(Stored entries)
-- Opening Marker --
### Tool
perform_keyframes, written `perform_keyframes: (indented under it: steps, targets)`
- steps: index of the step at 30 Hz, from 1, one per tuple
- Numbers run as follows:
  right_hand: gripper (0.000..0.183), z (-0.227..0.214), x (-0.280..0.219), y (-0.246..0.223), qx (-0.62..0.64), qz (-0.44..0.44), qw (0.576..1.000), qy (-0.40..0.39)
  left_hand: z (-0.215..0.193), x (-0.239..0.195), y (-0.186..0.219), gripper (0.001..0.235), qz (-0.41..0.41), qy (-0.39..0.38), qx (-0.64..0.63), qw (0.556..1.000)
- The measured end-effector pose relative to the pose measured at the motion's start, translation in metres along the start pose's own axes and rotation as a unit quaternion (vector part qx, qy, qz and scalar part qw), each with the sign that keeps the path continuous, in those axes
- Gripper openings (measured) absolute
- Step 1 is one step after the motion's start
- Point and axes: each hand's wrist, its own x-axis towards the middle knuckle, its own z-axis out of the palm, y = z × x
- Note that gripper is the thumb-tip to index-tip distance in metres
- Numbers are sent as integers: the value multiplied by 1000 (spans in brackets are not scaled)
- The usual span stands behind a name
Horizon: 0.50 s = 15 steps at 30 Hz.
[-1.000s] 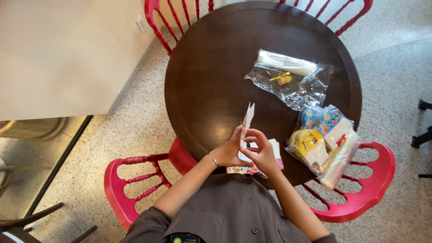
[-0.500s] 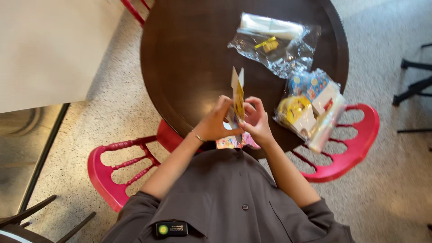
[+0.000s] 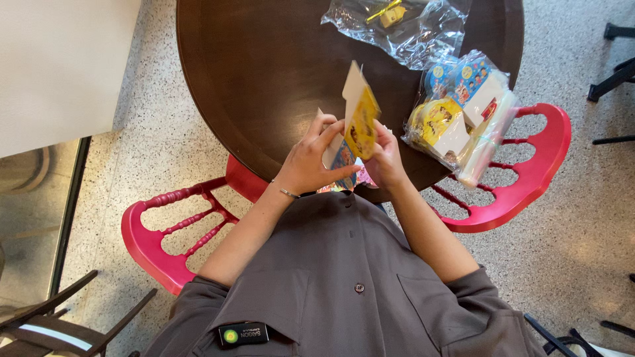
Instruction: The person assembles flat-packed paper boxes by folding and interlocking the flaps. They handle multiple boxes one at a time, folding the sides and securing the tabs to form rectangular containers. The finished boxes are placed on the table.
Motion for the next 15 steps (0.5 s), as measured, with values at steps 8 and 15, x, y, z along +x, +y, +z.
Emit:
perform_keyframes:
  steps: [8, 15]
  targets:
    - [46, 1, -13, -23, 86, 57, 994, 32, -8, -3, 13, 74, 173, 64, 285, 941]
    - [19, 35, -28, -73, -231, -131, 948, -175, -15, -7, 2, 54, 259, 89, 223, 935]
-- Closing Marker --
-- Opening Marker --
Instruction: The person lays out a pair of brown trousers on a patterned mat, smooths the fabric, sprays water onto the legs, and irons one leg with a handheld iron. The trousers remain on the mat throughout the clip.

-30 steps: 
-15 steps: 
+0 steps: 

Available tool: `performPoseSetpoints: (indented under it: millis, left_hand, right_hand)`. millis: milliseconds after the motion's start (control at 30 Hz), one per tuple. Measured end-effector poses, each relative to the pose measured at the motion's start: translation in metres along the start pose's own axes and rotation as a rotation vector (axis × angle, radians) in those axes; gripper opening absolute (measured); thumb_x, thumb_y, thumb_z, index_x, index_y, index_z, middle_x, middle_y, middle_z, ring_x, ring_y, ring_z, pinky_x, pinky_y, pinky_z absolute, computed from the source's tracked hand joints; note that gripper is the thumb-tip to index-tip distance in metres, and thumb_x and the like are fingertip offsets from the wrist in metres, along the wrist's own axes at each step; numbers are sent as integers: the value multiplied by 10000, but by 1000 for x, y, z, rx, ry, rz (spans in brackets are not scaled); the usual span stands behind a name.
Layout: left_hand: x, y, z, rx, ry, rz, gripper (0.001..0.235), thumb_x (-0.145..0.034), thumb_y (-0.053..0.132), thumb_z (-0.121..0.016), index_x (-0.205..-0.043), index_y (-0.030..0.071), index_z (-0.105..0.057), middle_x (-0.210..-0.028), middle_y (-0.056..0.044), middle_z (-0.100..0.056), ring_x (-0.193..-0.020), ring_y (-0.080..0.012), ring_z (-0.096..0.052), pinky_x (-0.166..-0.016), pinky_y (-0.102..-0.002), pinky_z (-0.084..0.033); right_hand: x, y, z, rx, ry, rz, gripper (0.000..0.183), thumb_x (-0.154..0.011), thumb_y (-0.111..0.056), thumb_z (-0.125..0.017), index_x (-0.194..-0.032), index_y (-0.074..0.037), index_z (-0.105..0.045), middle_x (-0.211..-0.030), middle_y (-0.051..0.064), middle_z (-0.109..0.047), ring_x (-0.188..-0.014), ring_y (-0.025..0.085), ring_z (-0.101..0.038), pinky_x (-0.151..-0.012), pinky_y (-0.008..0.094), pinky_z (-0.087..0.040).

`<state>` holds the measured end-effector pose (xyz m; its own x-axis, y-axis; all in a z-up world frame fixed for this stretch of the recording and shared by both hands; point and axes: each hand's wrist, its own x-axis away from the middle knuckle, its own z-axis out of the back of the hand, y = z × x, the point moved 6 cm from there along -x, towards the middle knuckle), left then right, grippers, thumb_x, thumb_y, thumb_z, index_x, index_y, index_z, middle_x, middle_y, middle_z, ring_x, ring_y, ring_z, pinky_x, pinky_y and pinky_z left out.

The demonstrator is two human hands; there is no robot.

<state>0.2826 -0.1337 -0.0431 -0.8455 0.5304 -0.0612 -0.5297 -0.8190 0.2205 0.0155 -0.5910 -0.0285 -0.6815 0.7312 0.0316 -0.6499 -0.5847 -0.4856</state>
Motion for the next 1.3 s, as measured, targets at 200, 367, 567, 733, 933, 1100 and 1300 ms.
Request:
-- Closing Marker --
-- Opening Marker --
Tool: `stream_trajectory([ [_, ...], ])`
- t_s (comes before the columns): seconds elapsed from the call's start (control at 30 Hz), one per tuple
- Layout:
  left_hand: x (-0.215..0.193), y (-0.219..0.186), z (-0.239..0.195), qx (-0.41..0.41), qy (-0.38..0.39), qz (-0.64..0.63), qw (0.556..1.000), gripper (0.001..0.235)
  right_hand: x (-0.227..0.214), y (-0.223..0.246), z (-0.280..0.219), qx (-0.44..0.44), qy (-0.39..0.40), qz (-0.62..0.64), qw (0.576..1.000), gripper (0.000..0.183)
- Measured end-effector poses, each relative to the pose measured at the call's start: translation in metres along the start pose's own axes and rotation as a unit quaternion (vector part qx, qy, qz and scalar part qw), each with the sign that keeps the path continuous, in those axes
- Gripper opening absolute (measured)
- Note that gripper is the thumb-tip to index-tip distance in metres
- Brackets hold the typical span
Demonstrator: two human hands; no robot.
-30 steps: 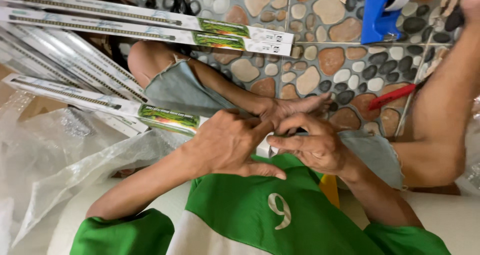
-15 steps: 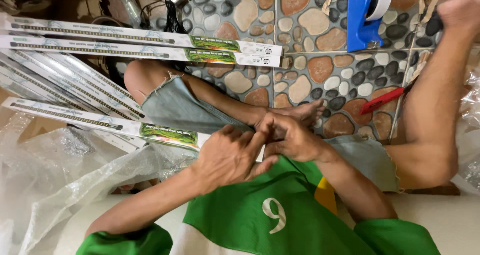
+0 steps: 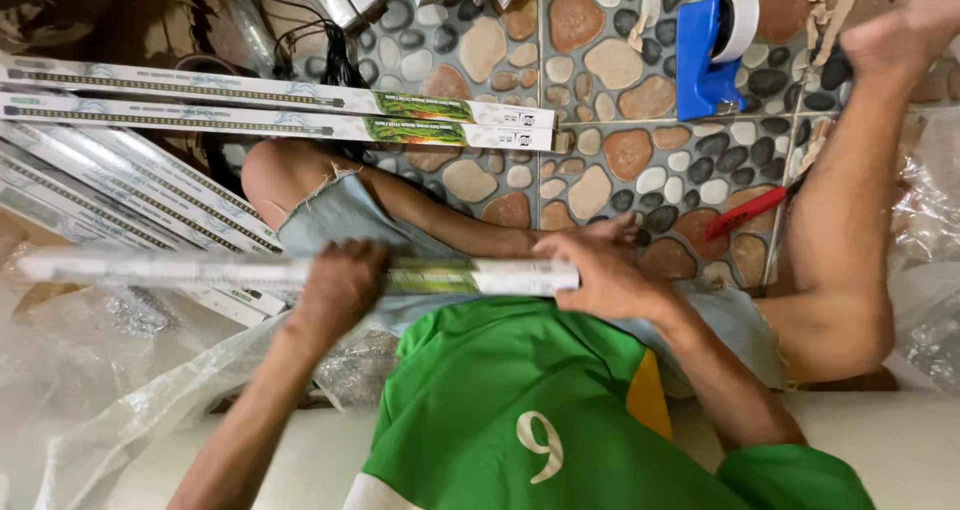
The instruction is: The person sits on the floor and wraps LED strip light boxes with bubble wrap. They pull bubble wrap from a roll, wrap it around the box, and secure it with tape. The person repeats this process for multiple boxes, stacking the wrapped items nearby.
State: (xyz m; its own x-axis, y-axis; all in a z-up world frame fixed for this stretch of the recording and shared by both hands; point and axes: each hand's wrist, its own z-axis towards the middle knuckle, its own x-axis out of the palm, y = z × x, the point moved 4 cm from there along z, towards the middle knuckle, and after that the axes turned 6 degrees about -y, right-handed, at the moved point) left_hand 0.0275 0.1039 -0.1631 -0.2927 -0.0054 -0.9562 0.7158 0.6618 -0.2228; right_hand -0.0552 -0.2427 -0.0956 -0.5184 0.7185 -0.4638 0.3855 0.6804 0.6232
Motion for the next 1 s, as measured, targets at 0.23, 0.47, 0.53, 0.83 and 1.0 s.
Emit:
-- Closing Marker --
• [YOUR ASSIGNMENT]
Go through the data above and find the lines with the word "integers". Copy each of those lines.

• [EXERCISE ANSWER]
- Numbers are sent as integers: the value multiplied by 1000 (spans in brackets are not scaled)
Available tool: `performPoseSetpoints: (indented under it: millis, left_hand, right_hand)`. millis: milliseconds after the motion's start (control at 30 Hz), one per tuple. Measured end-effector poses, each relative to the pose measured at the motion's start: translation in metres along the start pose's own axes and rotation as a rotation vector (axis × angle, radians) in those axes; gripper opening absolute (measured); thumb_x, thumb_y, thumb_z, index_x, index_y, index_z, middle_x, middle_y, middle_z, ring_x, ring_y, ring_z, pinky_x, pinky_y, pinky_z absolute, computed from the source's tracked hand joints; note that gripper is the thumb-tip to index-tip distance in metres, and thumb_x and the like are fingertip offsets from the wrist in metres, along the wrist's own axes at each step; numbers are sent as integers: the value multiplied by 10000, but by 1000 for x, y, z, rx, ry, rz (spans in brackets are not scaled); the usual span stands behind a name.

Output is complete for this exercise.